Mais la maladie n’est pas le seul coupable. Certains traitements peuvent l’être aussi. Trois catégories fréquemment utilisées dans le cadre d’un cancer sont impliquées : la chimiothérapie, la radiothérapie et l’hormonothérapie. "Une radiothérapie de la tête, du cou ou du corps entier peut endommager les cellules du cerveau", explique la Société canadienne du cancer sur son site. Avec ce type de thérapie, les troubles cognitifs apparaissent habituellement un ou deux ans après la radiothérapie, précise la société savante. "J’étais constamment en train de chercher mes affaires. J’avais cette impression d’être dans un flou permanent", se souvient Marie-Louise, en rémission d’un cancer du sein.

La chimiothérapie peut causer des troubles de l’attention, de la mémoire ou de la résolution de problèmes. Certains traitements peuvent même provoquer une perte auditive. Quant à l’hormonothérapie, la diminution de certaines hormones joue un rôle dans la mémoire. "L’œstrogène protège les cellules nerveuses et la fonction cognitive. Une baisse des taux d’œstrogène dans le corps peut donc entraîner des troubles cognitifs", indique la Société canadienne. Ces troubles cognitifs sont le plus souvent transitoires, mais ils peuvent perdurer de six mois à dix ans.

Diagnostic

Pour comprendre ce phénomène, des scientifiques ont réalisé des tests neuropsychologiques ainsi que des examens de neuro-imagerie chez des femmes atteintes d’un cancer du sein. "Leurs résultats ont mis en évidence des atteintes de la mémoire verbale et de la flexibilité de la mémoire, voire une diminution de la matière grise du cerveau", rapporte le média scientifique The Conversation.

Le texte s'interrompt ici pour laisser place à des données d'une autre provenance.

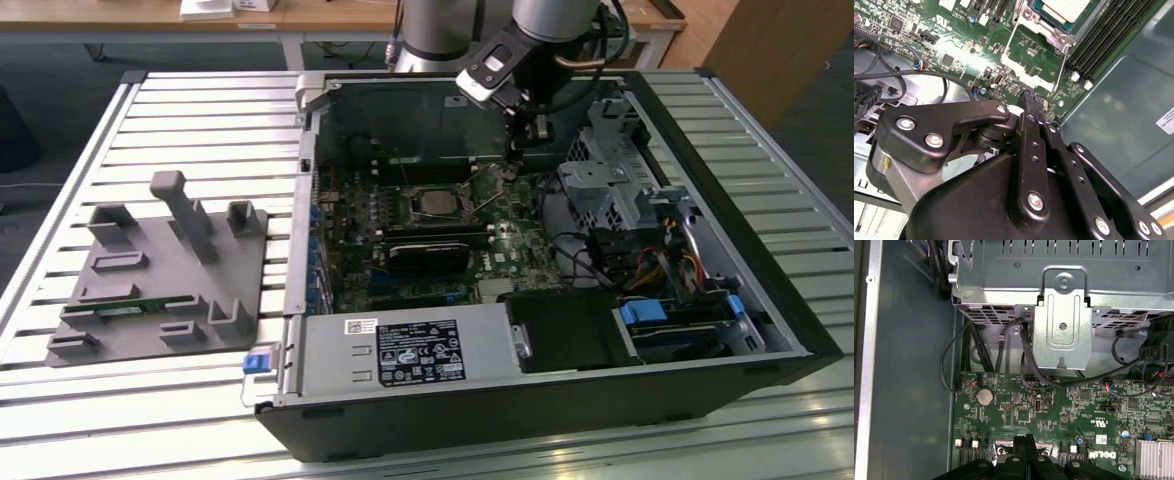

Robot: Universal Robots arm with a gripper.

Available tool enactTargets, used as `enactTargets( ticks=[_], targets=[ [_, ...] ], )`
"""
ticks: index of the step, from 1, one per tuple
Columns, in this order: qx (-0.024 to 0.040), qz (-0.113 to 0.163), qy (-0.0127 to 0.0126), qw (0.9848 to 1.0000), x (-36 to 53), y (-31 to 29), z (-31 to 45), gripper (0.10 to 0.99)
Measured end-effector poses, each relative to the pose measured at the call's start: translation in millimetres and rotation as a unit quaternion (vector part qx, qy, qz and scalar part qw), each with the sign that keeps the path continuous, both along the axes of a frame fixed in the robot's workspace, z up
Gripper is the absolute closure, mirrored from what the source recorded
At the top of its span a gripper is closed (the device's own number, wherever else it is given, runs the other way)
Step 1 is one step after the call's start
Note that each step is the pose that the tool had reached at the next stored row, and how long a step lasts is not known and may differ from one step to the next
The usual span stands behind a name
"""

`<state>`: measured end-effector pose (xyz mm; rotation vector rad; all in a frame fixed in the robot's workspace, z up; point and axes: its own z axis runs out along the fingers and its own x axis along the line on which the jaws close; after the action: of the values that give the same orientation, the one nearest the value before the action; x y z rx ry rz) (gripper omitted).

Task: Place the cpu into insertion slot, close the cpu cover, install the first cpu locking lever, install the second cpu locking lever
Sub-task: 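Close the cpu cover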

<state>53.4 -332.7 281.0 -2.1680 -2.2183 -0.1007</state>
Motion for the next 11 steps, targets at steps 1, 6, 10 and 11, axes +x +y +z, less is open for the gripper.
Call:
enactTargets(
  ticks=[1,6,10,11],
  targets=[
    [0.0,0.0,0.0,1.0,0.0,0.0,-0.5,0.98],
    [-0.0003,0.0,0.0,1.0,0.0,0.0,-5.7,0.98],
    [-0.0003,0.006,0.0,1.0,1.0,0.0,-10.6,0.98],
    [-0.0003,0.006,0.0,1.0,1.7,0.0,-11.9,0.98]
  ],
)
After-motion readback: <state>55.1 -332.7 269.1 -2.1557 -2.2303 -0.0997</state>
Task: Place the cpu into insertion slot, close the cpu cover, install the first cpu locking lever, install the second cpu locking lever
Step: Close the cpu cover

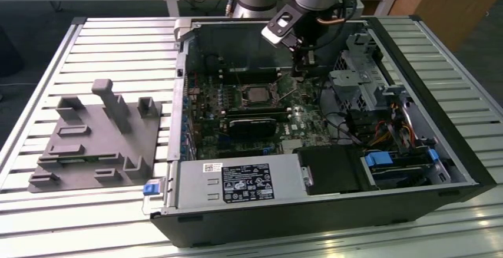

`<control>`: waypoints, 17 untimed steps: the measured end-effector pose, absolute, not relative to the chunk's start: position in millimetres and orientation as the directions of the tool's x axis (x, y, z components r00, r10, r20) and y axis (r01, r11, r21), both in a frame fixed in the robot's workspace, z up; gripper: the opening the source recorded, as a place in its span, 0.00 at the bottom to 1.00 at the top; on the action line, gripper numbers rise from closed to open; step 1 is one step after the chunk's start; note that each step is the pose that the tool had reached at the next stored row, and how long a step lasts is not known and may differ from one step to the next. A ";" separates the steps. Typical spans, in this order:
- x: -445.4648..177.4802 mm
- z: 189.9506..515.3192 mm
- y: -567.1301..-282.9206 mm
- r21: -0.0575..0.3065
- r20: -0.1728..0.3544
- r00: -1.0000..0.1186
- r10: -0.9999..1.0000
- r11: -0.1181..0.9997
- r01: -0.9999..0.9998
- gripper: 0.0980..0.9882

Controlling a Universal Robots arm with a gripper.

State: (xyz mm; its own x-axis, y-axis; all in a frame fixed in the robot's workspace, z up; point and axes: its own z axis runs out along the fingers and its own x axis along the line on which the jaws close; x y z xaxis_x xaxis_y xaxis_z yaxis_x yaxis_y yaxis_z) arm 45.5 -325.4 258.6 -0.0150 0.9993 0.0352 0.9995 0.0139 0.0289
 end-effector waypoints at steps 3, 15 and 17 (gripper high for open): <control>48.6 257.7 -325.0 0.028 0.033 -0.015 0.999 0.014 1.000 0.02; 60.7 254.4 -320.7 0.027 0.032 -0.015 0.999 0.014 1.000 0.02; 62.3 253.5 -320.4 0.026 0.031 -0.015 0.999 0.014 1.000 0.02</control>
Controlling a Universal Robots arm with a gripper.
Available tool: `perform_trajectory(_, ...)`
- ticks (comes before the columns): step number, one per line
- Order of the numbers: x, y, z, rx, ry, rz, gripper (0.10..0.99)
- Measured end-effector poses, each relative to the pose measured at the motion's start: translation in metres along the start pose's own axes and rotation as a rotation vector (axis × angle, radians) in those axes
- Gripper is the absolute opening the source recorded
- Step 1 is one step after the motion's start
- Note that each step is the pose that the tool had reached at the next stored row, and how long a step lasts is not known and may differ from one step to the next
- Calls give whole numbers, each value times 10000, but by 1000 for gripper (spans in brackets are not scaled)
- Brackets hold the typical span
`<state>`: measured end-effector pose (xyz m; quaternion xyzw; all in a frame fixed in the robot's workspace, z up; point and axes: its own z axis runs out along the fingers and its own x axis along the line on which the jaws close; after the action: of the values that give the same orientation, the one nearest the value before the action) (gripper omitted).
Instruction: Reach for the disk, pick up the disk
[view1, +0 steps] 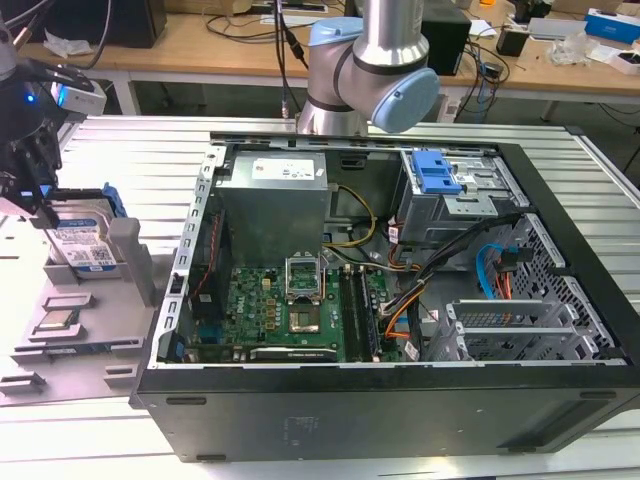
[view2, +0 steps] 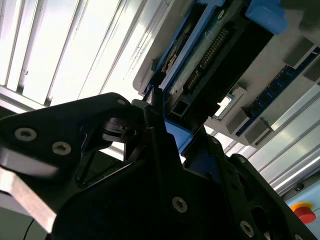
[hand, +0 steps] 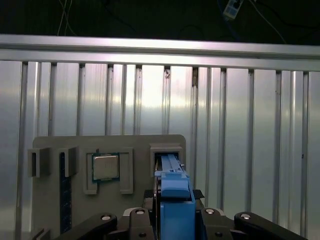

L'une des théories mises en avant par les chercheurs est le processus inflammatoire généré par les traitements. "Les médicaments modifient la perméabilité de la barrière hémato-encéphalique, une structure qui a pour fonction de protéger le cerveau contre des agents nocifs, ce qui conduirait au passage de substances qui, normalement, sont retenues par cette barrière", souligne le média scientifique.

Traitement

En cas de suspicion de brouillard cérébral, le Dr Nicolas Neveux conseille de consulter son médecin traitant. "Les symptômes du brain fog sont cliniques et ne nécessitent pas d'examens complémentaires. À partir de l'interrogatoire, le médecin va chercher à déterminer la véritable origine de ce brouillard cérébral", précise-t-il sur Notre Temps.

Le traitement et la prise en charge du brouillard cérébral prend en compte divers facteurs déclenchants. Selon le psychiatre, il faut agir sur la cause, sur les mécanismes du brouillard cérébral et sur ses manifestations.

Parmi les différentes thérapies, l’activité physique intense est celle qui présente les meilleurs résultats : marche, course à pied, danse, vélo… Tout est bon tant que cela permet de se vider l’esprit. Les thérapies cognitivo-comportementales (TCC) ainsi que des mesures hygiéno-diététiques à base d'Oméga-3 se révèlent également utiles pour améliorer la situation.